Avec le fameux aphorisme de Michel Rocard :
« Toujours privilégier l'hypothèse de la connerie à celle du complot. La connerie est courante, le complot demande un esprit rare. »
Reconnaissons aussi qu'elle a été poussée dans ses retranchements sur un dossier sur lequel le gouvernement s'est enferré. Mais la déclaration est fracassante, selon Réussir :
« "Nos concitoyens ont le droit d’avoir toutes les informations possibles" sur les épandages de pesticides, a estimé Barbara Pompili, ministre de la Transition écologique, interviewée le 11 janvier sur RMC par Jean-Jacques Bourdin. Dans le cadre des nouveaux textes réglementaires sur les ZNT (zones de non traitement), "il y a aura des sites internet où on pourra avoir toutes les informations possibles", a poursuivi la ministre de la transition écologique, ce qui n’a pas manqué de faire réagir les agriculteurs sur les réseaux sociaux. »

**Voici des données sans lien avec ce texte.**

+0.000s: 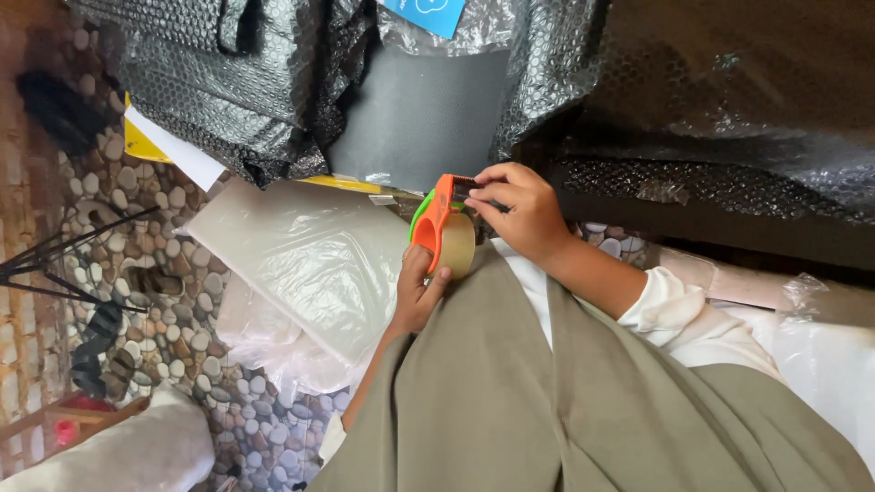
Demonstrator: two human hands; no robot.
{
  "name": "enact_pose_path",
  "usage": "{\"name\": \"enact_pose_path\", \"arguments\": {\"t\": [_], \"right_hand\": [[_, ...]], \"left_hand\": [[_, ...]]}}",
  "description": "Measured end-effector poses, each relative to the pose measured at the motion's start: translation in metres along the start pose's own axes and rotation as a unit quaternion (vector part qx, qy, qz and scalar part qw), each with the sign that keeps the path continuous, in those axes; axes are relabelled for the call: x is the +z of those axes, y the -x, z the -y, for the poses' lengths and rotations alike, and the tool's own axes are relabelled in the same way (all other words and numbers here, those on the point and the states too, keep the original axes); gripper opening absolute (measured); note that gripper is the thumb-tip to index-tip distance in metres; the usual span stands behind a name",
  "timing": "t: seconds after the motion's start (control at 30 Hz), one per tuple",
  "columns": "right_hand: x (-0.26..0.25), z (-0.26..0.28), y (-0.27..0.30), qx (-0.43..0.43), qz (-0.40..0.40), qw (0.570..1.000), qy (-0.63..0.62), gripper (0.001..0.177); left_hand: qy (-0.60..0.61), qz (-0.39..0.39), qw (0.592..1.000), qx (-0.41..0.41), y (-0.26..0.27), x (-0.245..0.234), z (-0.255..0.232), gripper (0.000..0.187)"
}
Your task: Wrapping a green tote bag in black bubble wrap and securing it with tape from a dispenser.
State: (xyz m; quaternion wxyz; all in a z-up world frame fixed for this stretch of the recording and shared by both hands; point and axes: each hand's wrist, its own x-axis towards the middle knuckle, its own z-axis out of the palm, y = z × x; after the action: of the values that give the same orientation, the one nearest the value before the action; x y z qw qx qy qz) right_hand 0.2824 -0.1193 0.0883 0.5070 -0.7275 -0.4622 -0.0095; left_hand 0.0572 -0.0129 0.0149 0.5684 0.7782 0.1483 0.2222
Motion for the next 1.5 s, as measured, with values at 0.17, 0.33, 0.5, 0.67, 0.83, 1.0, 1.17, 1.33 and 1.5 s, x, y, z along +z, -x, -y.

Rapide demi-rétropédalage du Cabinet :
« Ces sites internet, a tempéré le cabinet de la ministre auprès de nos confrères d’Agra Presse, ne sont qu’une option à disposition des préfectures et des producteurs pour assurer l’obligation d’information prévue par les nouveaux décrets.
"Rien n’est imposé, mais tout est possible", assure l’entourage de Barbara Pompili. Charge ensuite aux préfets, souligne-t-on, "de s’assurer que les riverains seront bien informés". L’équipe du ministre de l’agriculture confirme également l’ouverture sur les modalités, en promettant que "l’État accompagnera". »
Mais il faut tout de même faire un constat amer : pour Calamity Barbie il y a « [n]os concitoyens [qui] ont le droit d’avoir toutes les informations possibles » et... les agriculteurs.